Art. 277. Todo condutor de veículo automotor, envolvido em acidente de
trânsito ou que for alvo de fiscalização de trânsito, sob suspeita de dirigir
sob a influência de álcool será submetido a testes de alcoolemia, exames
clínicos, perícia ou outro exame que, por meios técnicos ou científicos, em
aparelhos homologados pelo CONTRAN, permitam certificar seu estado.”

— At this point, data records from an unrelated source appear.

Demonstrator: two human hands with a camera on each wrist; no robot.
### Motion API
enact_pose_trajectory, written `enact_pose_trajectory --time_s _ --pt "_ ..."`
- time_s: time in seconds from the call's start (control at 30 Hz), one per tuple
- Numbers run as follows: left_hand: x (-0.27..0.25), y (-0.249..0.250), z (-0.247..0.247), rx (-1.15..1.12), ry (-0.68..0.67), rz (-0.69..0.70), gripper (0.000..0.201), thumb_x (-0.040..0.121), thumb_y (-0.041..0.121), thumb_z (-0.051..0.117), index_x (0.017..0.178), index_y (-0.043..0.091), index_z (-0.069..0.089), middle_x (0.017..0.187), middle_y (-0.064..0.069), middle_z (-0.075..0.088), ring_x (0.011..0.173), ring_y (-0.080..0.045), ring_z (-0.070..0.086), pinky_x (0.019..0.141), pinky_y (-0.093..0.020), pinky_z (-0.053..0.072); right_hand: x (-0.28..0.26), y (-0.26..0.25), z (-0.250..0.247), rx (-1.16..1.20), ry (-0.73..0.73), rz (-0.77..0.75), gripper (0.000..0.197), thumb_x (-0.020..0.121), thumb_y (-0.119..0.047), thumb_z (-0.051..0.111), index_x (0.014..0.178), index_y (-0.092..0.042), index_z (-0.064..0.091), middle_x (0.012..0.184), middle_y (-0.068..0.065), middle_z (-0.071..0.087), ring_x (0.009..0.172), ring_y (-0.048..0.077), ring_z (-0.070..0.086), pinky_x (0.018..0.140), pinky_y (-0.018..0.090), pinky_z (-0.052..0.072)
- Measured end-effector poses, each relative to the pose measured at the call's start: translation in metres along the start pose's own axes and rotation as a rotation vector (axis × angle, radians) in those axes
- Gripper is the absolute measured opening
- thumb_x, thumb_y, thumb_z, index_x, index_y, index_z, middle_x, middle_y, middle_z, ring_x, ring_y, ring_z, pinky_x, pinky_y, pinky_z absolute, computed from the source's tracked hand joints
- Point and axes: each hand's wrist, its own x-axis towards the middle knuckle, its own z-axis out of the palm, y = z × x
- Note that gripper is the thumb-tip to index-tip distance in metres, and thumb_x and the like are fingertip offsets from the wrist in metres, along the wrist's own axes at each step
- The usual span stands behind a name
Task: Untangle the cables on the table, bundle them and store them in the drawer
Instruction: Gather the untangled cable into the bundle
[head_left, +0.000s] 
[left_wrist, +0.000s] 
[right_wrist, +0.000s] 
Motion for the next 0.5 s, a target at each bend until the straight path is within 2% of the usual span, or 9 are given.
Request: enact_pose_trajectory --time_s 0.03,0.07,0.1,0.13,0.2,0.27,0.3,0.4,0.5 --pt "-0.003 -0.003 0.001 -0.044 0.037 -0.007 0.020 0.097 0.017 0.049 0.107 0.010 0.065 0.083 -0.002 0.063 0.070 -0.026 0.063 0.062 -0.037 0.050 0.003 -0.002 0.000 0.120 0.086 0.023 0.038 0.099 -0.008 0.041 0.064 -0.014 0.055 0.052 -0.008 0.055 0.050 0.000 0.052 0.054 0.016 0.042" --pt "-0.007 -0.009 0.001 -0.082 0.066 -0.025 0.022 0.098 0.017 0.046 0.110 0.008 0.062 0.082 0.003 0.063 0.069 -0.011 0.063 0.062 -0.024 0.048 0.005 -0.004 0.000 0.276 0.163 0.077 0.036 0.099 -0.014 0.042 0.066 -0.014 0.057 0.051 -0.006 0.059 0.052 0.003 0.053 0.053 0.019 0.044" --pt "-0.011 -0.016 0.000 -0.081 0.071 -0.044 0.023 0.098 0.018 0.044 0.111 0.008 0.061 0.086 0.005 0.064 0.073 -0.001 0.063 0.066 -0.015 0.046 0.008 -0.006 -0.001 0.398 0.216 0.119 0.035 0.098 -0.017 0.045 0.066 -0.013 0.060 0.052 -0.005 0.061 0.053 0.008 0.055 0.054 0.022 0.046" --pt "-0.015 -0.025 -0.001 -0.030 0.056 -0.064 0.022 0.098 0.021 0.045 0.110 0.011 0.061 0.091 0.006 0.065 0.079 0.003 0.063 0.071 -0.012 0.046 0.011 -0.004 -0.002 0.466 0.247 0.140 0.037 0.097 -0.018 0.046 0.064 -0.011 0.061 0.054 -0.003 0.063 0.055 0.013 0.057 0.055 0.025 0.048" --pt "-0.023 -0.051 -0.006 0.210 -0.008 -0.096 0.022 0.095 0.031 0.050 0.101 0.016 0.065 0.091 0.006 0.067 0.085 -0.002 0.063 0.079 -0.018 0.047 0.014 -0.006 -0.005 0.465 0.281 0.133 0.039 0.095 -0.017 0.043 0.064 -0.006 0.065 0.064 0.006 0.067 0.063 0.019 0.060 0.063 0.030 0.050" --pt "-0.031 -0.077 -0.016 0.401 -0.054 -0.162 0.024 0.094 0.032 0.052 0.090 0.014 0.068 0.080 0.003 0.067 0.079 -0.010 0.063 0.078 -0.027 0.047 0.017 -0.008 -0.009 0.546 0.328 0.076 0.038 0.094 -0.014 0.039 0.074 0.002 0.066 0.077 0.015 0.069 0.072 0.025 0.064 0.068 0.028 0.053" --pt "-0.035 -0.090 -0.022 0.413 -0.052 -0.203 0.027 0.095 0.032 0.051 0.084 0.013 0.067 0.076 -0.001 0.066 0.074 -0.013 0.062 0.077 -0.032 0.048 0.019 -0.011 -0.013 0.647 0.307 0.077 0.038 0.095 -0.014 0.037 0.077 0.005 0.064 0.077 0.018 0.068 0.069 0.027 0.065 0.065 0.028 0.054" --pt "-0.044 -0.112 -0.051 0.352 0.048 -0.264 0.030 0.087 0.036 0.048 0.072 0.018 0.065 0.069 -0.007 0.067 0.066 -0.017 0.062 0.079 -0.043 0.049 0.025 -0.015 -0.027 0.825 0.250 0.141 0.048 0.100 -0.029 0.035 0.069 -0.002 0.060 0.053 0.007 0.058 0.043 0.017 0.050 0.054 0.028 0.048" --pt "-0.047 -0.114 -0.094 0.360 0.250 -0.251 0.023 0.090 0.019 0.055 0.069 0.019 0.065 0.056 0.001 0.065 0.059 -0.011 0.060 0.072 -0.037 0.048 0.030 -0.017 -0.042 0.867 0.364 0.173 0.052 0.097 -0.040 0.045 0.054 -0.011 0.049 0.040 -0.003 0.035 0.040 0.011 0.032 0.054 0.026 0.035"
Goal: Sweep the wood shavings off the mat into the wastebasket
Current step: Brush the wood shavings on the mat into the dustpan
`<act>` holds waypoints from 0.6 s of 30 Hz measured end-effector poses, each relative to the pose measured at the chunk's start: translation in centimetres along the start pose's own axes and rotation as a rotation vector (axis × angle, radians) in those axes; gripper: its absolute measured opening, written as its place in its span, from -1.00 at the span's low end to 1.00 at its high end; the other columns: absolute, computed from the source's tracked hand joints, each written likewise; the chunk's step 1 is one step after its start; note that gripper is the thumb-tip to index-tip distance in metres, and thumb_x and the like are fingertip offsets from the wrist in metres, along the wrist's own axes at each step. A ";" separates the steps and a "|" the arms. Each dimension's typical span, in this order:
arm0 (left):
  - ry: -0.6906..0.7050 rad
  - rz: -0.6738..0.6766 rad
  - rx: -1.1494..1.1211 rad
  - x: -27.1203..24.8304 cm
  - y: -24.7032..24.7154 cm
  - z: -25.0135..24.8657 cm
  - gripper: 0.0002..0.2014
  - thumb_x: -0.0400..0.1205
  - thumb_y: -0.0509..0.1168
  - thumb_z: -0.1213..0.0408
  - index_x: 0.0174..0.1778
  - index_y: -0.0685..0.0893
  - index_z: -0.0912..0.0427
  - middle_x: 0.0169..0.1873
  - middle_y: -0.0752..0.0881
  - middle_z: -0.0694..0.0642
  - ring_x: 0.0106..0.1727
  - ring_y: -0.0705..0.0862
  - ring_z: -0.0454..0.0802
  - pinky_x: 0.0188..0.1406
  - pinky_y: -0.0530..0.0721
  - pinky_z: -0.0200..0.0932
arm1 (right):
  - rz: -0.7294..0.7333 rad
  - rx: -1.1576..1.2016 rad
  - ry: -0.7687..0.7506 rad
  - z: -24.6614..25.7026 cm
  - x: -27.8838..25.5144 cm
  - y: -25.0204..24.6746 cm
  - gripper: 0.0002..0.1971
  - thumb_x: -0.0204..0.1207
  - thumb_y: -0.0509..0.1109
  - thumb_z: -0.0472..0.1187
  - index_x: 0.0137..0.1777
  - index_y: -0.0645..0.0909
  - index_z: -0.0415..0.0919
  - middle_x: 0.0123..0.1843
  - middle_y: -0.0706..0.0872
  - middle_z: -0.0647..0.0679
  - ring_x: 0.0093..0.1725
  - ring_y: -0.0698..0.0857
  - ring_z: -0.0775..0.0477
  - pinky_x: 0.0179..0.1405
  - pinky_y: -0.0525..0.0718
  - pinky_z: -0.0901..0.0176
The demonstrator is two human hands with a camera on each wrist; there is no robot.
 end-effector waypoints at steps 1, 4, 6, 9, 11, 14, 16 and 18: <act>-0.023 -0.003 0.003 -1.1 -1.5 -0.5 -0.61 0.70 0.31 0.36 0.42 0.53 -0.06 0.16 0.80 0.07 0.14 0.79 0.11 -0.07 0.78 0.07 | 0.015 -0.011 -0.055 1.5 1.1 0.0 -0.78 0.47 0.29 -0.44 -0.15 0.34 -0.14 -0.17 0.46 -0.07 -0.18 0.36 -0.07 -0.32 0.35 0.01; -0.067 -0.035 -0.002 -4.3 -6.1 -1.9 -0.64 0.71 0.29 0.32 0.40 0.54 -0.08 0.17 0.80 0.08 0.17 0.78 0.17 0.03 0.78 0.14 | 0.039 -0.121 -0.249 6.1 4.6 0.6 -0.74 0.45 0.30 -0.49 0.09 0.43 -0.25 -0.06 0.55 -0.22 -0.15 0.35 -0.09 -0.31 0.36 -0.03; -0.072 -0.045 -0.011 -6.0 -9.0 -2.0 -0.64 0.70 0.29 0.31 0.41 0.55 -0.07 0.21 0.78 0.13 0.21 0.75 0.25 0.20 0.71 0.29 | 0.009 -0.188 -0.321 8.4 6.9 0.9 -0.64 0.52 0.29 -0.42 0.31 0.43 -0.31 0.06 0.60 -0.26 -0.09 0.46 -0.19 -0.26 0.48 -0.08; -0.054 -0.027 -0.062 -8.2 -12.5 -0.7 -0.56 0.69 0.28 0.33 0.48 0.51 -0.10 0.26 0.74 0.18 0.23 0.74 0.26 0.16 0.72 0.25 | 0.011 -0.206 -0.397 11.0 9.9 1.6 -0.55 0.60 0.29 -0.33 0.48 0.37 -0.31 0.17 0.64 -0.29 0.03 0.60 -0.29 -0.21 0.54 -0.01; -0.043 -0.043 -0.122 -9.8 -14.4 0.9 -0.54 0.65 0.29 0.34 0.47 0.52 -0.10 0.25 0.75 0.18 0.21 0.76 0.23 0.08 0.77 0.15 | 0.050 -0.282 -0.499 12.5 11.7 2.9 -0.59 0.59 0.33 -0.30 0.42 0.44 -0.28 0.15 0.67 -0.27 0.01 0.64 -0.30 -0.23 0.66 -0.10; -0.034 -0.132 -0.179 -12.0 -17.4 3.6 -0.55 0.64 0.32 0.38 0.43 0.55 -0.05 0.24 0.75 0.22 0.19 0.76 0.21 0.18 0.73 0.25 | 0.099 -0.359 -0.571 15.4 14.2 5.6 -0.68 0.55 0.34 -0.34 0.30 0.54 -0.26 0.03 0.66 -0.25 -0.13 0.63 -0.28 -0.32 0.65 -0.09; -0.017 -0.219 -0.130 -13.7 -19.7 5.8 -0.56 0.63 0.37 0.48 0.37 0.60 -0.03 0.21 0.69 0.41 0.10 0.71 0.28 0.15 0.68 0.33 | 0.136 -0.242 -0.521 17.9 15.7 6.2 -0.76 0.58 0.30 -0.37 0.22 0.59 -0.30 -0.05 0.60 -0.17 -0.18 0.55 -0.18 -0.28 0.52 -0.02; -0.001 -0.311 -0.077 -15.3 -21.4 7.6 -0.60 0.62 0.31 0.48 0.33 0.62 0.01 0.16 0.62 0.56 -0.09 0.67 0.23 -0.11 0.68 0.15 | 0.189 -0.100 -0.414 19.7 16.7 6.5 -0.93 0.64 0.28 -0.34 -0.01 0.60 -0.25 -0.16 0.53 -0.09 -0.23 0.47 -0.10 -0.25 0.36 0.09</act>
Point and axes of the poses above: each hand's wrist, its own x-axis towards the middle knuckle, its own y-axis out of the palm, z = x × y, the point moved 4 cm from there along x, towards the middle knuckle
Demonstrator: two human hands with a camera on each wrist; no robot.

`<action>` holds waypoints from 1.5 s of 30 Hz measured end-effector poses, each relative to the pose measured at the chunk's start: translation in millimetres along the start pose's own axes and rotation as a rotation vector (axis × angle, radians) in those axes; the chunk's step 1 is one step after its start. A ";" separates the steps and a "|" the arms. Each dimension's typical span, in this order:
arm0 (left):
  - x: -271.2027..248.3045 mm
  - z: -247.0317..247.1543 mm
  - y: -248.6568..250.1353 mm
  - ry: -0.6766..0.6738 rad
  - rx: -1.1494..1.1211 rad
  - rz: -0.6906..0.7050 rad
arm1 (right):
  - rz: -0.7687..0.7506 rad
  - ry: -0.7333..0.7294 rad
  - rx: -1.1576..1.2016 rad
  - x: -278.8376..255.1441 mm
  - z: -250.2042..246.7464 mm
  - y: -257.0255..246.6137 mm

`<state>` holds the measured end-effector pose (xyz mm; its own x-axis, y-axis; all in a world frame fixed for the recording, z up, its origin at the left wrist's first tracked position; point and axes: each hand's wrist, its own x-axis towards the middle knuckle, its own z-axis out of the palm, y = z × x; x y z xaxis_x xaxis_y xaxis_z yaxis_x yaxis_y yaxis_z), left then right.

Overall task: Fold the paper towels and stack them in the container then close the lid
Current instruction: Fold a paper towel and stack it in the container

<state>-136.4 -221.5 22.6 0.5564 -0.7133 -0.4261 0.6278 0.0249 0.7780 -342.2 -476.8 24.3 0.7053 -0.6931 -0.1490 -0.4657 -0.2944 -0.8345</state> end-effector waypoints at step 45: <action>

A Lei permite que a embriaguez seja apurada por outros meios não
laboratoriais, como exames clínicos, que em tese não dependem da vontade do
infrator. Entretanto, há de se analisar a diferença entre embriaguez e
alcoolemia, pois conforme a Lei exige, deve-se comprovar a alcoolemia para a
tipificação penal, e não apenas a embriaguez:
“Art. 306. Conduzir veículo automotor, na via pública, estando com
concentração de álcool por litro de sangue igual ou superior a 6 (seis)
decigramas, ou sob a influência de qualquer outra substância psicoativa que
determine dependência:”
CONCLUSÃO
A multidisciplinaridade cada vez mais é exigida no âmbito penal, o qual
se evidencia pela necessidade para se interpretar a imposição do Código de
Transito Brasileiro. Ao se exigir a quantificação de álcool no sangue para
tipificação penal, os doutrinadores devem se embasar em conceitos médicos para
interpretar a norma Legal.
Um simples exame de ar alveolar realizado pelo agente de trânsito
envolve pesquisa, padronização, validação de procedimentos analíticos.
Em suma, a disseminação de artigos que versam sobre o consumo de álcool
por motoristas auxiliará a justiça no embasamento de suas decisões.